The first group of WSU’s family medicine residency programs will begin this summer. One such new resident, Dr. Bor Olawi, spoke with Inslee via Zoom during his visit. His previous work with rural Indigenous communities in rural Canada, the advantageous size of WSU’s program, and the opportunity to serve a community that made him feel so welcome on his first visit to Pullman have inspired him. It gave me the opportunity to accept a permanent job.

Asked by Inslee how doctors can best work with patients suffering from conditions such as obesity and depression, Dr. Ollawi stressed the importance of building connections between patients and their healthcare providers.

“Once you can communicate, you can break down barriers and start building trust,” Dr. Olawi said.

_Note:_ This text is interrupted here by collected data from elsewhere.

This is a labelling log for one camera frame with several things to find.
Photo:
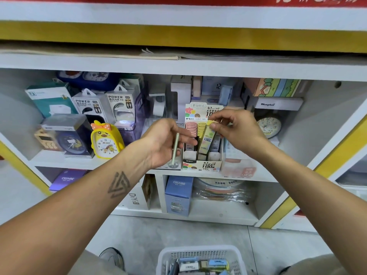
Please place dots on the purple translucent container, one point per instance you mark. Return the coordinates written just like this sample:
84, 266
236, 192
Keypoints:
136, 131

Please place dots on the teal white box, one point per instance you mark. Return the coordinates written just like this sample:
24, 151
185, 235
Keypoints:
50, 99

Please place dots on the blue small carton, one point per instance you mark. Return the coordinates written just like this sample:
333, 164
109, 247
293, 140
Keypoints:
179, 197

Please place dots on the flat cardboard sheets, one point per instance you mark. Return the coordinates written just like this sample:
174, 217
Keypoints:
241, 54

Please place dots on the white long box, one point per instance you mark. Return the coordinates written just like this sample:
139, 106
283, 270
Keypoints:
281, 103

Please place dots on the person's left hand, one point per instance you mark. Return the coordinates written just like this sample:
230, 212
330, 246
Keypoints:
163, 143

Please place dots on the grey digital clock box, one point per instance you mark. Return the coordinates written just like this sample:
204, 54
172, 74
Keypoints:
217, 88

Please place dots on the clear boxed dark clock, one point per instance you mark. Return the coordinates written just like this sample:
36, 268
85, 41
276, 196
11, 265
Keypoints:
67, 137

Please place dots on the tape dispenser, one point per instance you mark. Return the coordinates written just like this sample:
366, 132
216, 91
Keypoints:
159, 104

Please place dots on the red banner strip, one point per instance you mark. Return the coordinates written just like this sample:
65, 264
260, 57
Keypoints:
172, 0

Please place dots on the stack of wrapped discs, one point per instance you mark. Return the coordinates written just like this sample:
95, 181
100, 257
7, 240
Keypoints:
223, 192

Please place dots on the yellow alarm clock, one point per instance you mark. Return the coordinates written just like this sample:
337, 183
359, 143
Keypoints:
107, 143

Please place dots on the white round clock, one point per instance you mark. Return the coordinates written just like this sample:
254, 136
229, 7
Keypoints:
269, 127

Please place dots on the person's right hand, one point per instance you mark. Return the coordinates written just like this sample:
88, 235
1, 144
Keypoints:
241, 131

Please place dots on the grey sneaker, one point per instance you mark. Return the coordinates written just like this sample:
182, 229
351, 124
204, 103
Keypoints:
284, 270
112, 257

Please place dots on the clear plastic tray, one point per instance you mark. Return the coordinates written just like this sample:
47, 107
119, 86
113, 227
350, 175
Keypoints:
175, 166

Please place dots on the red white flat box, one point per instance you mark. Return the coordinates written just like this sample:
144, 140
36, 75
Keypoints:
300, 213

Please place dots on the white refill display box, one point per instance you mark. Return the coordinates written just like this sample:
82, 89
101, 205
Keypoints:
203, 163

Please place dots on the large white cardboard box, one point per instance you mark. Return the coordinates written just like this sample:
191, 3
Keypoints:
135, 197

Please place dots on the pile of lead refill packets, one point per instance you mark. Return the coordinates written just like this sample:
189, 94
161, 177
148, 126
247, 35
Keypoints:
198, 265

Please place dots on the olive green refill packets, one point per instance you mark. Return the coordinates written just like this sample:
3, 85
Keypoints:
175, 149

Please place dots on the person's right forearm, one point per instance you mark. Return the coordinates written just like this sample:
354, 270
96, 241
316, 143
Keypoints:
318, 203

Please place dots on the pastel sticky notes pack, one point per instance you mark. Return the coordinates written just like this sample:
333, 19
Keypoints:
278, 87

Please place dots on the white plastic basket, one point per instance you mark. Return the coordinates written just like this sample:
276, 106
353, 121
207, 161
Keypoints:
166, 250

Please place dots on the white shelf with yellow trim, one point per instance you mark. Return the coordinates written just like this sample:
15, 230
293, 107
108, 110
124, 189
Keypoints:
189, 67

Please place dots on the person's left forearm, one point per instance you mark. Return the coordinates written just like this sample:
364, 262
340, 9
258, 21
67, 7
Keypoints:
69, 226

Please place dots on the white hanging accessory box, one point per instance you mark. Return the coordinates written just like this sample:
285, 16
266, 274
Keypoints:
90, 106
123, 103

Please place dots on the purple box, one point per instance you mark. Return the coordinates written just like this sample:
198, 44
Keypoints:
67, 179

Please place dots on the small tan alarm clock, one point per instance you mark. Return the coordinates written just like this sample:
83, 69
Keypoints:
44, 140

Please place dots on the slim olive single packet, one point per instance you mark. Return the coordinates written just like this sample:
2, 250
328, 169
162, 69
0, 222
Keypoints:
205, 140

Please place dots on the clear pink label box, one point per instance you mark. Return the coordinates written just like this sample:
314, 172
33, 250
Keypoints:
238, 167

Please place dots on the white tall box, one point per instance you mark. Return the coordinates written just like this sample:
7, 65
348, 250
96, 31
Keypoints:
181, 94

Inslee also asked her doctor if she had any advice for her granddaughter, and Olawi spoke of the importance of maintaining determination and a positive outlook.

“First of all, with hard work and dedication, you can become anything you want in life,” Dr. Olawi said. “There will be many ups and downs, but the sky is the limit as long as you don’t give up.”

During her stay at Pullman, Inslee also visited the Community Action Center.